What does any of this mean in a blogpost about fried chicken? In addition to crabs, oysters, and clams, the Eastern
Shore of Maryland is chock full of chicken farms. Fried Chicken is a specialty of the region. If you haven't been able to
tell by now, I am obsessed with regional food. Food that is illustrative of a regions folkways, culture, terroir...you name
it, makes it better. You can eat anything anywhere, but when you either eat is where it comes from, or, know the history of it when you
cook it in your home, kind of makes the dining and cooking experience a feast for all the senses. On my spice rack was
a gift from my niece, a bottle of Chesapeake Bay Seasoning made by the BLUE CRAB BAY CO. (http://www.bluecrabbay.com/products.asp?dept=1008
lying in the Virginia section. Ok. This is authentic. It is spicy and warm, peppery and herbal. But I wanted to use
it as a seasoning for a typical Eastern Shore chicken dish. I had 25 air chilled chicken wings, the kind that are
natural and have no water added. This makes a difference in the final product. I find they cook more evenly as well.
So, in a large stainless steel bowl, mix 1/8 cup of flour with 2 tsps. of Chesapeake Bay Seasoning. Add 1 tsp. of
granulated garlic. Pat dry the wings with paper towels and discard the towels. Coat the wings well with the seasoned
flour. Let this sit for 10 minutes. Get out your biggest black cast iron skillet. You don't have one? ...Forget this dish
until you purchase one. It just does not come out the right way using an aluminum, or a stainless steel, or a non-stick
skillet. Fill it up with 1 1/2 inches of vegetable oil, I used LouAna, a southern brand of soybean oil. Excellent results.
http://www.louana.com/.
This stuff rocks...btw.Ok, heat the oil on medium high for 5 minutes. Then place on medium. On a baking sheet lay out three layers of
non-colored paper towels. Mix up another 1/8 cup of flour with additional 1 tsp. of the seasoning, 1 tsp. of paprika.

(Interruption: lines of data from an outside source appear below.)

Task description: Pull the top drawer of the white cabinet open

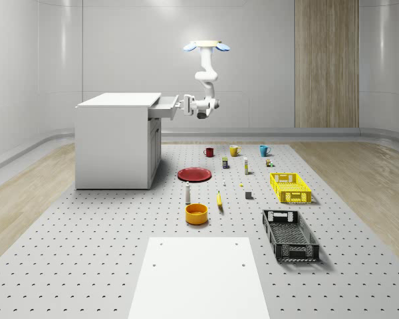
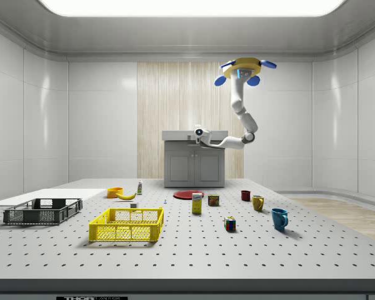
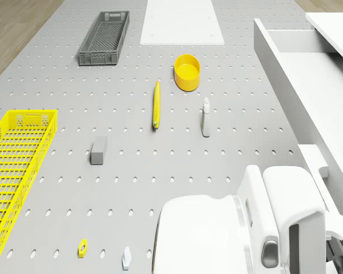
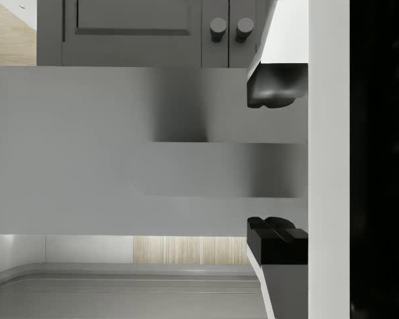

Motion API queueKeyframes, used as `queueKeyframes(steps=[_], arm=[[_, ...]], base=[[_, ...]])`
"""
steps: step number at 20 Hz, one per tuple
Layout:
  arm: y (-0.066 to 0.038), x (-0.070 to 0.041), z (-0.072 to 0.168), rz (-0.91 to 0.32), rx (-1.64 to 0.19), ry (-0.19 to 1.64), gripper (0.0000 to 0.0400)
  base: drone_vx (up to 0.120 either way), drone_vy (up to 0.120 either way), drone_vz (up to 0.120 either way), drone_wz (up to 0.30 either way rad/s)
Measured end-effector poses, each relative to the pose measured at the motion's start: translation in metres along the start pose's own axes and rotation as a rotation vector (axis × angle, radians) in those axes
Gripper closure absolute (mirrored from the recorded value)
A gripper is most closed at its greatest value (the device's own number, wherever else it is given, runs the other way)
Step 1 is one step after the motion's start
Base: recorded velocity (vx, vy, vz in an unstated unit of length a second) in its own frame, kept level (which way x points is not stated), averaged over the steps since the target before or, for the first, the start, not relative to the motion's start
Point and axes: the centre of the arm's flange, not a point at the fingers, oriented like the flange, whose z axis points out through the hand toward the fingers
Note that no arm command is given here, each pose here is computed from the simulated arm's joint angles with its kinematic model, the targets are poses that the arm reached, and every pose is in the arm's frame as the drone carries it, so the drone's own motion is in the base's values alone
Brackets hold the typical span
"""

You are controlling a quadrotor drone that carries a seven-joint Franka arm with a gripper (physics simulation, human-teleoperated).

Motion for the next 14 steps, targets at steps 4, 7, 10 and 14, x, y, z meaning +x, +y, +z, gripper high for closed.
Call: queueKeyframes(steps=[4, 7, 10, 14], arm=[[0.0, 0.0, -0.0009, 0.003, 0.002, -0.001, 0.0112], [0.0001, 0.0, -0.0012, 0.004, 0.002, -0.002, 0.0103], [0.0001, 0.0, -0.0013, 0.005, 0.003, -0.002, 0.0099], [0.0001, 0.0, -0.0014, 0.005, 0.003, -0.002, 0.0097]], base=[[0.0, 0.12, 0.0, 0.0], [0.0, 0.12, 0.0, 0.0], [0.0, 0.04, 0.0, 0.0], [0.0, 0.0, 0.0, 0.0]])
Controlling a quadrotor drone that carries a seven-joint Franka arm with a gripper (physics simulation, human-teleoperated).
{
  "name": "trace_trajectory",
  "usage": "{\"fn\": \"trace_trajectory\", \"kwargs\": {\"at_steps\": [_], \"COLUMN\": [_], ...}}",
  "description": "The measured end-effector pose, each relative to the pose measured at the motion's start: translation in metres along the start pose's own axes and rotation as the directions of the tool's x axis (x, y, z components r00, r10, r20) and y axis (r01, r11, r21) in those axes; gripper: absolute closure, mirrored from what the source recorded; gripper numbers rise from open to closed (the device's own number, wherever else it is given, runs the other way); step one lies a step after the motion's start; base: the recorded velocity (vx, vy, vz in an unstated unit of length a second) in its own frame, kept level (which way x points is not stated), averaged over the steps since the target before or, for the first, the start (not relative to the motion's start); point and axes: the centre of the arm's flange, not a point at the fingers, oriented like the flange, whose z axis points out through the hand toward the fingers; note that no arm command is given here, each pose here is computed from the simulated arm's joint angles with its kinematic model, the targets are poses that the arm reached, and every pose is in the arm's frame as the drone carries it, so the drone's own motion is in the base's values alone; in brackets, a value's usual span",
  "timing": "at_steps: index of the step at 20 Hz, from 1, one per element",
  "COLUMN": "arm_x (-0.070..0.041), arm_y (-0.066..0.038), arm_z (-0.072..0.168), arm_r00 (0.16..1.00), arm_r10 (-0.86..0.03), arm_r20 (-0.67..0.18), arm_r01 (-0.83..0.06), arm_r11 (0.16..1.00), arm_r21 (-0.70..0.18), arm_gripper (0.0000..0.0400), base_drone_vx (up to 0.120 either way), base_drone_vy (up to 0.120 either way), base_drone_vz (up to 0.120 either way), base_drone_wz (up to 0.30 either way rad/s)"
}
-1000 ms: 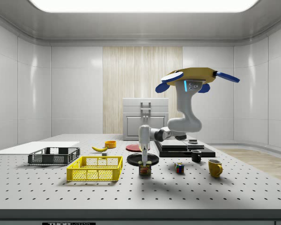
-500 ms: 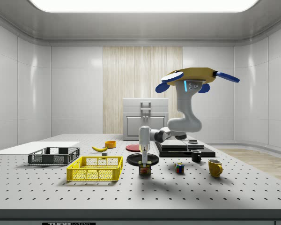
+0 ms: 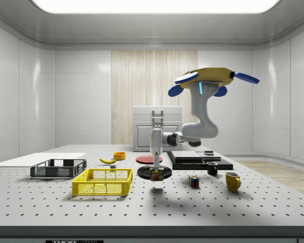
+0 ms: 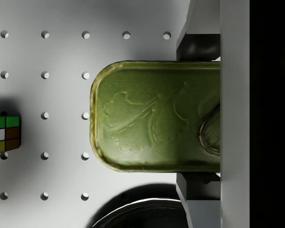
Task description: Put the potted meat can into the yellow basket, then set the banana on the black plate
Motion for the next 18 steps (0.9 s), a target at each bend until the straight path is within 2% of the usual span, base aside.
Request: {"fn": "trace_trajectory", "kwargs": {"at_steps": [4,18], "arm_x": [0.0000,-0.0001], "arm_y": [0.0000,-0.0001], "arm_z": [-0.0048,-0.0081], "arm_r00": [1.000,1.000], "arm_r10": [-0.003,-0.002], "arm_r20": [0.000,-0.001], "arm_r01": [0.003,0.002], "arm_r11": [1.000,1.000], "arm_r21": [0.000,0.000], "arm_gripper": [0.0109,0.0109], "base_drone_vx": [0.080,0.120], "base_drone_vy": [0.000,0.000], "base_drone_vz": [0.110,0.000], "base_drone_wz": [0.000,0.000]}}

Beat 2 eggs with 3 tsp. of milk in a bowl, then coat the wings with the egg mixture. When well coated, coat with
the second batch of seasoned flour. Test one wing in the pan. It should sizzle but not splatter. If there is a nice
sizzle going, add as many wings as will fit without crowding the pan. Too many at once will make the chicken
steam and not fry. Here's where frying chicken demands patience. 10 minutes to the first side, turn each wing,
10 minutes on the other. Drain on the paper towels, and begin cooking the next batch, adding more oil inbetween
if necessary. When you've taken the wings out and drained them, sprinkle with good sea salt.
These are great for a party too as they reheat well without getting soggy. It is imperative for this recipe
to work that you seek out natural no water added chicken wings. Find wings with skin that is
more white than yellow. These are usually labeled natural. One of the reasons is that no extra
water is added which causes lots of steaming under the skin and it just never gets crisp. Flabby,
fatty, overly yellow wet chicken just doesn't fry well. I've found that the outside over browns and the
inside is a gamey fatty mess. Let these wings sit for 10 minutes before serving. And don't go the
dipping sauce route...Chili's, T.G.I.Fridays, Appleby's, all have good intentions, but everything
fried does not need a dipping sauce. Serve them with a salad to ease your conscience, but no
bleu cheese ranch chipotle ancho sauce with them. Taste the goodness of the chicken and enjoy
the subtle spice the seasonings of the Eastern Shore impart to the wings.


That chicken looks incredible! Done to perfection. The combination of spices sounds perfect!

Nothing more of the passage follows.